▶ EXERCISE: Leaving out the images, reproduce every line of the data that follows exactly.

----------------

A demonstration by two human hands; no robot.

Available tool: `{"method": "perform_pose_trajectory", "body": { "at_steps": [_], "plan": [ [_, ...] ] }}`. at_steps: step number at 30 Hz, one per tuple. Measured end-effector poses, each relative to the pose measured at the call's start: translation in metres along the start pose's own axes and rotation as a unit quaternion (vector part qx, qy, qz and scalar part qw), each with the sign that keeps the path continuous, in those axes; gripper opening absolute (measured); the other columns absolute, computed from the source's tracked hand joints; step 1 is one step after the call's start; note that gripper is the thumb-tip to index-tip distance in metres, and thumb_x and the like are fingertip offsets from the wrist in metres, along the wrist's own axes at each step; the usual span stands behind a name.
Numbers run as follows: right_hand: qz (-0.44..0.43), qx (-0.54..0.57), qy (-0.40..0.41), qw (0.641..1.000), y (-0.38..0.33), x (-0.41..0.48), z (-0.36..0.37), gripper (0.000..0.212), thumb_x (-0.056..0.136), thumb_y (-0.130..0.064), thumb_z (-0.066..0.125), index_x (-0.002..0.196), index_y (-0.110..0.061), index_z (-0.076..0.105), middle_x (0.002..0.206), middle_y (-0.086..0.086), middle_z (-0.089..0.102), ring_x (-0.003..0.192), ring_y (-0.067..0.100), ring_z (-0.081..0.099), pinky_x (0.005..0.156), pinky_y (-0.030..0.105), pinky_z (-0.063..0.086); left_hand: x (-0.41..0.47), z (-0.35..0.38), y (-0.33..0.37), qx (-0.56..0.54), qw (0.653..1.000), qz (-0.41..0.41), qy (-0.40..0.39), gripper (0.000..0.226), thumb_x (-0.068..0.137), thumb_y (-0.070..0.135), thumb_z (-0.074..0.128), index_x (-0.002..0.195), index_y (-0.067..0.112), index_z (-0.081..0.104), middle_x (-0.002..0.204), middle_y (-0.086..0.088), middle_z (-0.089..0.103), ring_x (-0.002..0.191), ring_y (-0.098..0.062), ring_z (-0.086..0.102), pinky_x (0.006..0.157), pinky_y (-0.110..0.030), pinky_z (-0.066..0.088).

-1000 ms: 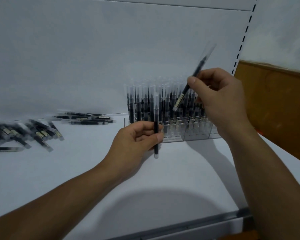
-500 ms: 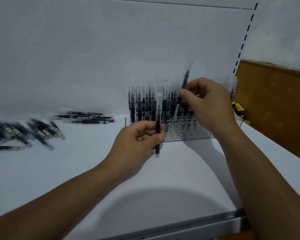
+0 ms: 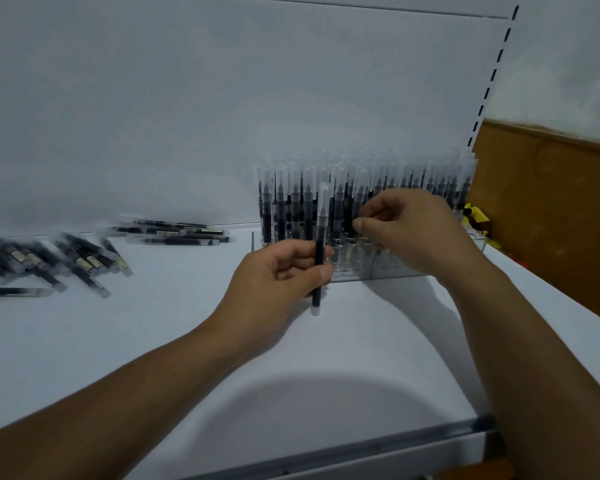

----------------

▶ OUTPUT FOR THIS EXERCISE:
A demonstration by two human hands; no robot.

Available tool: `{"method": "perform_pose_trajectory", "body": { "at_steps": [_], "plan": [ [_, ...] ] }}`. at_steps: step number at 30 Hz, one per tuple. Measured end-effector poses, each relative to the pose measured at the call's start: translation in metres along the start pose's own axes and rotation as a unit quaternion (vector part qx, qy, qz and scalar part qw), each with the sign that keeps the path continuous, in those axes; gripper opening absolute (measured); the other columns absolute, computed from the source's tracked hand joints; step 1 is one step after the call's start; note that gripper is the thumb-tip to index-tip distance in metres, and thumb_x and the like are fingertip offsets from the wrist in metres, along the wrist's own axes at each step; the usual span stands behind a name.
Numbers run as follows: right_hand: qz (-0.44..0.43), qx (-0.54..0.57), qy (-0.40..0.41), qw (0.641..1.000), y (-0.38..0.33), x (-0.41..0.48), z (-0.36..0.37), gripper (0.000..0.212), thumb_x (-0.056..0.136), thumb_y (-0.130..0.064), thumb_z (-0.066..0.125), index_x (-0.002..0.196), index_y (-0.110..0.061), index_z (-0.076..0.105), middle_x (0.002..0.206), middle_y (-0.086..0.086), middle_z (-0.089..0.102), ring_x (-0.003..0.192), ring_y (-0.067..0.100), ring_z (-0.081..0.099), pinky_x (0.005..0.156), pinky_y (-0.030..0.105), pinky_z (-0.063..0.086); left_hand: x (-0.41..0.47), z (-0.35..0.38), y (-0.33..0.37), qx (-0.56..0.54), qw (0.653..1.000), qz (-0.41..0.41), qy (-0.40..0.39), gripper (0.000..0.226), thumb_x (-0.068..0.137), thumb_y (-0.070..0.135), thumb_z (-0.074..0.128), index_x (-0.002..0.195), index_y (-0.067..0.112), index_z (-0.081..0.104), middle_x (-0.002..0.204), middle_y (-0.086..0.088), middle_z (-0.089..0.103), ring_x (-0.002..0.191), ring_y (-0.098..0.062), ring_z (-0.086..0.102), pinky_x (0.006..0.157), pinky_y (-0.110..0.030), pinky_z (-0.066..0.088).

-1000 ms: 
-500 ms: 
+0 ms: 

This answer is complete as written.